Visita noturna ao cemitério
Todo mundo espera alguma coisa de um sábado à noite. Eu, por exemplo, esperava estar no cemitério de Curitiba – de preferência, vivo. Há algum tempo, eu já vinha acompanhando com curiosidade o rebuliço provocado pelas “visitas guiadas” ao cemitério. Cada vez mais populares e concorridas, essas visitas já haviam se tornado um programa turístico, no mínimo, diferente. Há as visitas de dia, às quais eu já poderia ter ido, mas preferi que a minha primeira vez fosse durante a noite. Ir ao cemitério à noite! É uma evolução e tanto para quem, até a adolescência, ficava muito impressionado com os cemitérios a que ia e depois não conseguia nem dormir.
Era uma noite de Lua Cheia, um dia após o Eclipse. Clarissa diz que a Lua está mais bonita do que no dia anterior. Vemos Marte, logo acima. São mundos distantes e encerram mistérios tão grandes como a morte. Clarissa é a nossa guia, Clarissa é a guria do cemitério. Não pensem que a visita se resume a entrar lá e ver os túmulos de umas personalidades locais. De início, recebemos uma aula, uma aula a que nada pagamos, sobre a evolução da maneira como as sociedades lidam com os seus mortos. Desde a antiguidade, do tempo em que todos eram sepultados em suas próprias casas e os vivos tinham que viver para os seus mortos.

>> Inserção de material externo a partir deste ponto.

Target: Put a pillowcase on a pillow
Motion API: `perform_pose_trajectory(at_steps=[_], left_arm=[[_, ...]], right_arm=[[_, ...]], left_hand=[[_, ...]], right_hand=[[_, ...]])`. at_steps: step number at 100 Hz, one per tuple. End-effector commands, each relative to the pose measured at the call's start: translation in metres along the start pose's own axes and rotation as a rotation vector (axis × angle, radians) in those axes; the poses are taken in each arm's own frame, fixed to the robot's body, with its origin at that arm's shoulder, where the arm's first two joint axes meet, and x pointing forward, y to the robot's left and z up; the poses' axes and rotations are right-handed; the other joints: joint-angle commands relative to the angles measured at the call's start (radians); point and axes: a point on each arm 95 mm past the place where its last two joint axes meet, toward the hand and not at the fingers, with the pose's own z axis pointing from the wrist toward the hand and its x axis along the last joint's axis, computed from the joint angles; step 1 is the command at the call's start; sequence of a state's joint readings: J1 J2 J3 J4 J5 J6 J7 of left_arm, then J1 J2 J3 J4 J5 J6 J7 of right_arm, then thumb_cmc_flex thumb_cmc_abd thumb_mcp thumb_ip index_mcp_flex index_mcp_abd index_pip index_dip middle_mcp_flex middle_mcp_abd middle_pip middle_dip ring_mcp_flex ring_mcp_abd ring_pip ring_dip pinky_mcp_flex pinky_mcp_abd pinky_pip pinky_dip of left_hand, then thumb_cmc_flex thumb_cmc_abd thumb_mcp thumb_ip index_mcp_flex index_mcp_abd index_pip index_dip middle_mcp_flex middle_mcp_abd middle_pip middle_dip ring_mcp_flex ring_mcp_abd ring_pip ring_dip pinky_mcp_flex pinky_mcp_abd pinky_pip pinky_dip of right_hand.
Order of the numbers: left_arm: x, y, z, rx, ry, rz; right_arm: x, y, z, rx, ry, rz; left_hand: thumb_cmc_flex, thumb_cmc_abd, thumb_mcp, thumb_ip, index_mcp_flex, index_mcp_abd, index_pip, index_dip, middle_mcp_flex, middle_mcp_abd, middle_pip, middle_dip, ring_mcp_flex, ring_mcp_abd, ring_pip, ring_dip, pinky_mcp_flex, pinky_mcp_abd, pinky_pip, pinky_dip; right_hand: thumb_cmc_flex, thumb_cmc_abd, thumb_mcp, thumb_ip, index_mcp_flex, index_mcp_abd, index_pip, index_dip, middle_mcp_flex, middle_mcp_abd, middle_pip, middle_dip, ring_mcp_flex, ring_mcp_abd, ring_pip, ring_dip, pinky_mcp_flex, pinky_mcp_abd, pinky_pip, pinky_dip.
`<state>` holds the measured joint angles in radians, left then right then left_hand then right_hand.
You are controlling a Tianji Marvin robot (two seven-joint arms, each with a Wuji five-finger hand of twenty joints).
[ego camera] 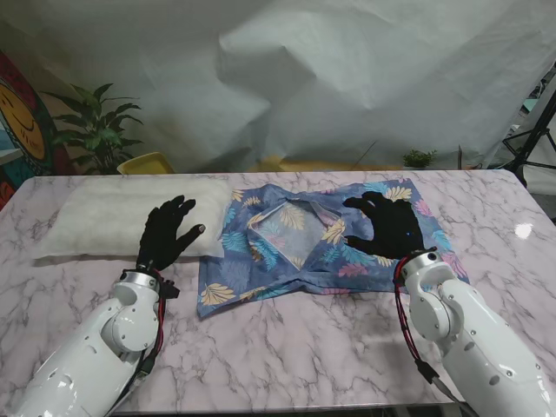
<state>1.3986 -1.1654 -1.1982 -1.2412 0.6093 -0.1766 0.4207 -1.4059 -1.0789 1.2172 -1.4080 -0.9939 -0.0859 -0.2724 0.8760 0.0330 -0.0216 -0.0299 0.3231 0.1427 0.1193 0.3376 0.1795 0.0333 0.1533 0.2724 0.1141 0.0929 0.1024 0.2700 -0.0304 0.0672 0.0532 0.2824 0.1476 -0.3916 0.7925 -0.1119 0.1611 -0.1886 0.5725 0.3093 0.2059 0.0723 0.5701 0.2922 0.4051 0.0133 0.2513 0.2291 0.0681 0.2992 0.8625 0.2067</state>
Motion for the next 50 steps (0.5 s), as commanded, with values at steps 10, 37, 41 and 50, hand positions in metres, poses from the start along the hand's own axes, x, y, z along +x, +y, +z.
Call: perform_pose_trajectory(at_steps=[10,37,41,50], left_arm=[[0.010,0.004,0.010,-0.038,0.026,-0.015],[0.017,0.005,0.011,-0.054,0.038,-0.005],[0.018,0.005,0.010,-0.058,0.040,-0.002],[0.018,0.005,0.009,-0.064,0.042,0.000]], right_arm=[[0.000,-0.005,0.032,0.050,0.067,-0.036],[-0.007,-0.030,0.061,0.198,0.146,-0.085],[-0.009,-0.033,0.063,0.221,0.154,-0.096],[-0.012,-0.039,0.067,0.265,0.167,-0.128]], left_hand=[[0.020,0.016,-0.001,0.016,0.017,-0.014,0.000,0.005,0.017,-0.016,0.011,0.000,-0.004,-0.020,0.000,0.004,-0.009,-0.005,0.008,0.014],[0.018,0.024,-0.003,0.016,0.013,-0.013,0.000,0.003,0.010,0.007,0.007,-0.003,-0.009,-0.014,-0.001,0.004,-0.011,0.001,0.005,0.019],[0.018,0.024,-0.002,0.016,0.012,-0.012,0.000,0.003,0.010,0.011,0.006,-0.003,-0.010,-0.012,-0.002,0.004,-0.011,0.002,0.005,0.019],[0.018,0.025,-0.003,0.016,0.010,-0.011,-0.002,0.002,0.008,0.016,0.004,-0.003,-0.012,-0.010,-0.002,0.004,-0.010,0.004,0.005,0.020]], right_hand=[[0.031,-0.088,0.122,-0.033,-0.068,-0.047,0.027,-0.011,-0.030,0.009,0.004,-0.006,-0.055,-0.005,0.022,-0.009,-0.025,0.007,-0.008,-0.032],[0.150,-0.215,0.344,-0.034,-0.073,-0.107,0.031,-0.010,-0.031,0.007,-0.063,-0.036,-0.075,-0.007,0.032,-0.004,-0.027,0.005,-0.005,-0.041],[0.167,-0.230,0.372,-0.034,-0.072,-0.112,0.029,-0.012,-0.030,0.012,-0.078,-0.042,-0.086,-0.003,0.035,-0.002,-0.029,0.004,-0.005,-0.041],[0.194,-0.253,0.412,-0.034,-0.072,-0.120,0.027,-0.012,-0.032,0.018,-0.104,-0.051,-0.103,-0.003,0.044,0.003,-0.032,0.005,-0.003,-0.041]])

Mais tarde levaram os mortos para longe da cidade, mas depois trouxeram de volta e começaram a sepultá-los no interior ou no adro das igrejas. Clarissa menciona as igrejas de Curitiba no início dos anos 1800, e eu penso no meu ancestral Domingos Soares Fragoso, morto em 1819 e sepultado na Igreja do Rosário. Esse hábito se mostrou pouco salubre, gerador de diversas epidemias. Vieram leis, decretos, posturas para levar os mortos de volta para longe das cidades, mas só a muito custo é que a população se acostumou com essa ideia dos cemitérios.
E Clarissa vai contando para que saibamos melhor o que significa aquele lugar em que estamos prestes a entrar em uma noite de Lua Cheia. O cemitério é um microcosmos, o cemitério é uma outra cidade e tudo o que existe do lado de fora repercute do lado de dentro. Entramos, somos apresentados àquela cidade. Clarissa vai nos conduzindo por entre os túmulos, vai explicando o que é que nós estamos vendo, porque nós, cegos de morte, já não conseguimos enxergar nem ouvir tudo o que um cemitério tem a nos oferecer. Ela fala sobre as tipologias dos túmulos, fala sobre as pedras usadas, sobre símbolos, costumes, pessoas e histórias. Se apontássemos um túmulo qualquer no meio de todos, ela teria algo a nos contar, tal é a sua desenvoltura. Ela conhece, e isso não é exagero, até os urubus que vivem no topo de um dos mausoléus.
Os olhos de Clarissa brilham com aquele fulgor que só os apaixonados têm. Percebe-se que aqueles mortos são a sua vida. Ela trabalharia de graça por eles, como de fato trabalhou, no início dos seus projetos. Até que a prefeitura teve que se curvar à realidade de que ninguém na cidade conhece melhor aquele cemitério do que ela. Hoje o cemitério é a sua profissão, hoje ela consegue viver daquilo que nasceu para fazer. E é sempre um lindo espetáculo, e muito raro, quando a gente vê a pessoa certa no lugar certo. Clarissa no cemitério é plena e absoluta. Os mortos – estou certo – gostam dela e a ajudam. Se quer encontrar um morto e não sabe onde está sepultado, entre 80 mil pessoas, o morto sopra várias dicas no seu ouvido até ser achado.
Passamos por Maria Bueno, pelo Barão do Serro Azul, por diversas personalidades que hoje são nome de rua, e também por alguns anônimos em vida que ganharam a sua celebridade depois da morte, graças aos ouvidos de Clarissa, bastante atenta ao que os túmulos tinham a dizer. São três horas de passeio e, vou dizer, são poucas. O ideal seria que fôssemos internados no cemitério por uma semana. Clarissa aponta o local onde ela própria estará quando fizer parte da cidade dos mortos. Quando isso acontecer, não será exagero dar ao cemitério o nome de Clarissa Grassi. São Francisco de Paula que me perdoe, mas ela fez mais por aquele cemitério.